PyTorch has a number of other useful features and utilities as well as a few compantion libraries. Most of these are beyond the scope of this course, but this brief section outlines a few of them and points toward additional resources.

PyTorch Linear Algebra: torch.linalg#

PyTorch’s linear algebra subpackage, similar to NumPy’s numpy.linalg, contains calculations such as matrix inverse and least-squares functions that will respect PyTorch’s autograd.

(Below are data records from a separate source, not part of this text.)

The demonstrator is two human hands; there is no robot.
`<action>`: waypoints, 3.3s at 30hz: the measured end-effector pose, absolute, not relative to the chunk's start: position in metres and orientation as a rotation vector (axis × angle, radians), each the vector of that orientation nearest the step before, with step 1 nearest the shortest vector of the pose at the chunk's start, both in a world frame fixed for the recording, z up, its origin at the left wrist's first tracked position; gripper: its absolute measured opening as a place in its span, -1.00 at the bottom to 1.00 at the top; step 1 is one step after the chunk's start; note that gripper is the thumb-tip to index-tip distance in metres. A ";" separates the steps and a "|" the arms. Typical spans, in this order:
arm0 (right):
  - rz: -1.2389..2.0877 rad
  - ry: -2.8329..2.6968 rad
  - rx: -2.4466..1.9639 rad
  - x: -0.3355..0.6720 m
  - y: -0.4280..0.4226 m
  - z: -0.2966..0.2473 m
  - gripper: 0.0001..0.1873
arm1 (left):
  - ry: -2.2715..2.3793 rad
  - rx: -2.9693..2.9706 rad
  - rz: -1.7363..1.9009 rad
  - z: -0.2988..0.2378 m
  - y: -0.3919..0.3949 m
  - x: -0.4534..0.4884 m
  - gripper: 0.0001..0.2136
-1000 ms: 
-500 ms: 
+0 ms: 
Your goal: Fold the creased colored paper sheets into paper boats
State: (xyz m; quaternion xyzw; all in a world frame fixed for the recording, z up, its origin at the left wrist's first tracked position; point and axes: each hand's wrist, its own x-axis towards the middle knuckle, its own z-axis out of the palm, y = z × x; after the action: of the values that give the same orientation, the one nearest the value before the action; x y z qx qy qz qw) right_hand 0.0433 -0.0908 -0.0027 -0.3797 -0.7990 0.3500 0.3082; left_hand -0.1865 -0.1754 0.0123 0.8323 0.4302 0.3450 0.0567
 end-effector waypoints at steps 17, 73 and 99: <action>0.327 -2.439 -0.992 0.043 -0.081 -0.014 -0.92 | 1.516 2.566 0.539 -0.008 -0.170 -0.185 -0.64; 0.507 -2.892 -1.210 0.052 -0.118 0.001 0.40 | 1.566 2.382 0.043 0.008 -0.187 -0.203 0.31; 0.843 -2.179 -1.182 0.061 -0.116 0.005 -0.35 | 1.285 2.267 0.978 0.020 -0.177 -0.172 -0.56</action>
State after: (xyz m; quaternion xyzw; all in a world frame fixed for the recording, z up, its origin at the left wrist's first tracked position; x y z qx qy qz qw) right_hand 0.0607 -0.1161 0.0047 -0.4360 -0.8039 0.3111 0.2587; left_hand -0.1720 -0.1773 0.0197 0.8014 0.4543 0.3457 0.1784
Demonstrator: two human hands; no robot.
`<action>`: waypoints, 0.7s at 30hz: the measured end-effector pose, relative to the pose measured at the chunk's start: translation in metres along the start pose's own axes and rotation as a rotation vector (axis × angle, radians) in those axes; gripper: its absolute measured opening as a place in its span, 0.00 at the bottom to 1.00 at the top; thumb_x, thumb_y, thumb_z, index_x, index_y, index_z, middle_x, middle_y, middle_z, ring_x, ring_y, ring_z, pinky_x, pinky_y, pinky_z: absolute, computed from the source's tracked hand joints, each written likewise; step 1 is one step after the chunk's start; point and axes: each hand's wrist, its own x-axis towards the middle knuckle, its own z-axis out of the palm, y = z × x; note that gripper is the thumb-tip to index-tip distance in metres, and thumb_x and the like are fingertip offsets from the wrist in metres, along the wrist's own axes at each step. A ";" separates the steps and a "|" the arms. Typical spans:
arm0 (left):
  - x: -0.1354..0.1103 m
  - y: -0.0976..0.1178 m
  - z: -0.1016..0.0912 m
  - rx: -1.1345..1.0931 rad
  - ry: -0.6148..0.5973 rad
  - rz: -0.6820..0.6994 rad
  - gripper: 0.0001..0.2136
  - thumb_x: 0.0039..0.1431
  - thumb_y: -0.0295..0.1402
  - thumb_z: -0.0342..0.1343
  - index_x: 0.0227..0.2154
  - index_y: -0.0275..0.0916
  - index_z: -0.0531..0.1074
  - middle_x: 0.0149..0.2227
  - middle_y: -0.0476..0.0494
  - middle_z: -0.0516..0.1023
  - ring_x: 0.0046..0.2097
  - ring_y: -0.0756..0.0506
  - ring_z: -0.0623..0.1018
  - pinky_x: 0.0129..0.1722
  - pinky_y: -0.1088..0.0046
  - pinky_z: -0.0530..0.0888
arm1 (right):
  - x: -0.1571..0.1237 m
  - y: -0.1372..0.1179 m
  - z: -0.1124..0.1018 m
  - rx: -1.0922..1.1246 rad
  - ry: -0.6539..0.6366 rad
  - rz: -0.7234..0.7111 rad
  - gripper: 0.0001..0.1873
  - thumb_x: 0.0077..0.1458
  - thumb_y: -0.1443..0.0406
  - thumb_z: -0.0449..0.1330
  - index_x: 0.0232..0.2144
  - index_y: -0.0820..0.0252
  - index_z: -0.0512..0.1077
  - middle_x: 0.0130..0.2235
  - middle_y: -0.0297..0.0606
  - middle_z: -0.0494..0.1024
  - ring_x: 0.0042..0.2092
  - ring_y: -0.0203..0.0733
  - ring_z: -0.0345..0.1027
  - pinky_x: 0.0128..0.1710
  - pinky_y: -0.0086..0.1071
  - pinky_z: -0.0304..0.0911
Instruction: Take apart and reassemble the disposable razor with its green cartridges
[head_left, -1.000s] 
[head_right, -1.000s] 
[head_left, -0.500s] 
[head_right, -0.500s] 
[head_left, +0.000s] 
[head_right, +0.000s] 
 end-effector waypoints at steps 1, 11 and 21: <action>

This essentially means that you can calculate eigenvalues and perform linear regression as a step in a nonlinear model, and PyTorch will track the gradients for these operations correctly during optimization.

See the torch.linalg Reference API and this Linear Algebra chapter from an online Scientific Computing in Python course by Brad Nelson for some additional information.

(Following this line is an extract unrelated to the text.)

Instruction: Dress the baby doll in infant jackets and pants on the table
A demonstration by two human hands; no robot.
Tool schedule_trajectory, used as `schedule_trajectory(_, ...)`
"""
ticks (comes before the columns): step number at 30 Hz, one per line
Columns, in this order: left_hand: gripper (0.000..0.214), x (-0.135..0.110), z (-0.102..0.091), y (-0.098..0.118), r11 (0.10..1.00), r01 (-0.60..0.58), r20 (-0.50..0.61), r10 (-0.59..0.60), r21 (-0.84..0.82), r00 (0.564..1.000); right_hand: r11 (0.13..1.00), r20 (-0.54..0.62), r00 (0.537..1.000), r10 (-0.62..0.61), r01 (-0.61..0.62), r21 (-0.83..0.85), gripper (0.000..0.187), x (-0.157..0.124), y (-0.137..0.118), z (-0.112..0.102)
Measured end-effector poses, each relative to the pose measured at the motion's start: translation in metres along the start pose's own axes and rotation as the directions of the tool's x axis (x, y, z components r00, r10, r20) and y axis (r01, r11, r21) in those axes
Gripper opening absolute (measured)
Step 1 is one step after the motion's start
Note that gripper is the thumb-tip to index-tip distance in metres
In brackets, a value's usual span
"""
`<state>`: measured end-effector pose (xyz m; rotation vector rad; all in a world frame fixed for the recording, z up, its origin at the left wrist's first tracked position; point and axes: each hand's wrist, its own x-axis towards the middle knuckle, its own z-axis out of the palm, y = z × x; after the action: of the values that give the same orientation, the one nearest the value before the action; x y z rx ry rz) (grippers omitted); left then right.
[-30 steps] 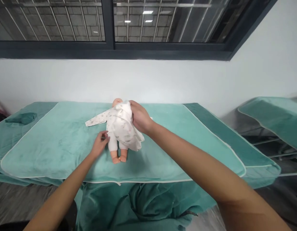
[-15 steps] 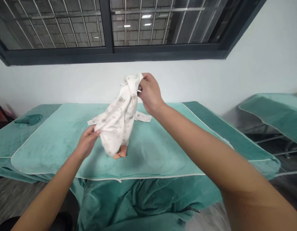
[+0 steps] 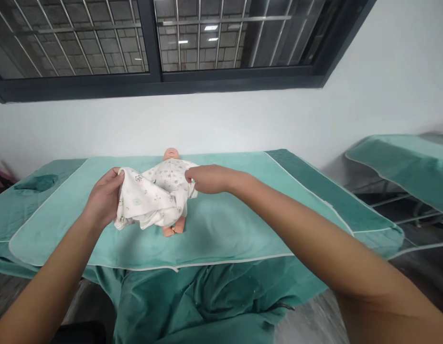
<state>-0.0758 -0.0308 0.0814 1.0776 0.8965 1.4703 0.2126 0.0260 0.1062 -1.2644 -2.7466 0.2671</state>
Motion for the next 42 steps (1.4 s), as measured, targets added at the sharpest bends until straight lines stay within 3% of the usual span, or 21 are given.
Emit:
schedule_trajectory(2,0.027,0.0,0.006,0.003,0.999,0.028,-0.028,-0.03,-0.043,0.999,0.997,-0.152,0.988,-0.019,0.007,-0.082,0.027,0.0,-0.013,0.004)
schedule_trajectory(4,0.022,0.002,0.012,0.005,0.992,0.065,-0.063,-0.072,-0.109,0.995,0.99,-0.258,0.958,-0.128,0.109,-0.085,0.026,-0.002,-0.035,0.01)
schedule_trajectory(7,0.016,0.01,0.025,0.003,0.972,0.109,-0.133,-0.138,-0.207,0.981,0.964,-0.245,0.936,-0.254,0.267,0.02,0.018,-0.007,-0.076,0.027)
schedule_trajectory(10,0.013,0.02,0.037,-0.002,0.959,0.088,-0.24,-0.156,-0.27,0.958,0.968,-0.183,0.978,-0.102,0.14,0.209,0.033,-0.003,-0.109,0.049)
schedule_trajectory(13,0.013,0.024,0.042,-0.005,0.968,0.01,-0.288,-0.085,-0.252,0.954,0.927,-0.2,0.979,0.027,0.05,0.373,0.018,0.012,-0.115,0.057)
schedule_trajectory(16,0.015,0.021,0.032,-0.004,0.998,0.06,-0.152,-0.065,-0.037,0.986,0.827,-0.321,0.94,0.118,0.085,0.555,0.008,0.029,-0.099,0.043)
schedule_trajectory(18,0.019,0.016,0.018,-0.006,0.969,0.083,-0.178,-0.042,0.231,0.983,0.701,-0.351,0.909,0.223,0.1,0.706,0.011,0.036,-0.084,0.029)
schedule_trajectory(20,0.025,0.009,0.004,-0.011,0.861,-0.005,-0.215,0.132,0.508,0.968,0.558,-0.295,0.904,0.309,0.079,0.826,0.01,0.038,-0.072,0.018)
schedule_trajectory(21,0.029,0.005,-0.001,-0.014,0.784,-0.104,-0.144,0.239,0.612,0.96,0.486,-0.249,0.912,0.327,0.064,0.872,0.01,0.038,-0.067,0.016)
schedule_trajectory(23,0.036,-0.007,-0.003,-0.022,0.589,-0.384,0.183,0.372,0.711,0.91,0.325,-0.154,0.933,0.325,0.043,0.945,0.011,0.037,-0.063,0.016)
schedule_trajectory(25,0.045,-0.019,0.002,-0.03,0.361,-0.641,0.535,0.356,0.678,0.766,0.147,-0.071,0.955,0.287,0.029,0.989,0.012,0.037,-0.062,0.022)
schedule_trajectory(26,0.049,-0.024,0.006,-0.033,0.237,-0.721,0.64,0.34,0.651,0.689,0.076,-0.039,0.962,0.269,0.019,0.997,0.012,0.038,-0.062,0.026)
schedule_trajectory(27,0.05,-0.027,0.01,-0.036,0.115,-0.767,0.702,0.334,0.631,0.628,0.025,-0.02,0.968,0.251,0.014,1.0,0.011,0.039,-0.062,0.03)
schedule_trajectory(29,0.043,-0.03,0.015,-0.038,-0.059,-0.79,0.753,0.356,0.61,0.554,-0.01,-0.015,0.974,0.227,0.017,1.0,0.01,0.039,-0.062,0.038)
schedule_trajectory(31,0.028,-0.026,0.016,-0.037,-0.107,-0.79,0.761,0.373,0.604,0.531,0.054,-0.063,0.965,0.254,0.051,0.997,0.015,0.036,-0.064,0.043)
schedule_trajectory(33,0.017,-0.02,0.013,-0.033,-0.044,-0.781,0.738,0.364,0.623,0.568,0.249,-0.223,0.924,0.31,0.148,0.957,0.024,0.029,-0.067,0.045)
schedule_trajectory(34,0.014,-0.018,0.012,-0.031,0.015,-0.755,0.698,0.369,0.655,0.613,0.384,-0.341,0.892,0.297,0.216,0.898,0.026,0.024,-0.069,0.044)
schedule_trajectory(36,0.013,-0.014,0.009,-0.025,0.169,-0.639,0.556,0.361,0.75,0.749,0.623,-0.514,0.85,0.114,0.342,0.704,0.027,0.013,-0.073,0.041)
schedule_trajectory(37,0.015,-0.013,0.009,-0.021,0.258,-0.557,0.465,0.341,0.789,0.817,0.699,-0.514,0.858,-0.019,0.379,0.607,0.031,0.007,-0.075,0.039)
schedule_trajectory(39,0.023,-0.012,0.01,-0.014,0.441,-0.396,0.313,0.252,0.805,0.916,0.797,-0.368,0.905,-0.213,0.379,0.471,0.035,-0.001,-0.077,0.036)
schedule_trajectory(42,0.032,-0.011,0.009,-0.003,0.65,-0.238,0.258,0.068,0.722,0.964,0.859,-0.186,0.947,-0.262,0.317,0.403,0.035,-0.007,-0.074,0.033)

Train/Test/Validation Splitting#

PyTorch includes a function in the torch.utils.data subpackage for randomly splitting data into train, test, and validation subsets called random_split.

import torch
from torch.utils.data import random_split

# Simulate a dataset of 1000 observations and 8 features:
n = 1000
dataset = torch.randn(n, 8)

# Split the dataset into three subsets:
(train, test, val) = random_split(dataset, (0.65, 0.2, 0.15))

print('train:', len(train))
print(' test:', len(test))
print('  val:', len(val))
train: 650
 test: 200
  val: 150

The returned objects aren’t actually the submatrices; rather they are a Subset type that stores both the original dataset and the indices of the subselection.

print(type(train))
print(len(train.dataset))
print(len(train.indices))
<class 'torch.utils.data.dataset.Subset'>
1000
650

PyTorch Distributions#

There is a whole subpackage of PyTorch for probability distributions and calculations related to them. You can find more information in the API Reference for torch.distributions. Let’s look at a quick example of an exponential distribution.

from torch.distributions import Exponential

exp_dist = Exponential(1.5)

# Plot the PDF of the exponential distribution.
import matplotlib.pyplot as plt

x = torch.linspace(0,10,500)
# PyTorch distributions have functions for CDF but the PDF function calculates
# the log probability; this is more commonly used in optimization.
y = exp_dist.log_prob(x)
y = torch.exp(y)
plt.plot(x, y, 'k-')

plt.show()
../_images/97694fba5e32bf21a2bf6a3d30b671437d14764e64cb209b52b90b61b9795478.png

Torch Hub#

Torch Hub allows one to upload and share models with other researchers. There is an interface for loading models from Torch Hub in PyTorch that we will see in the next section (torch.hub).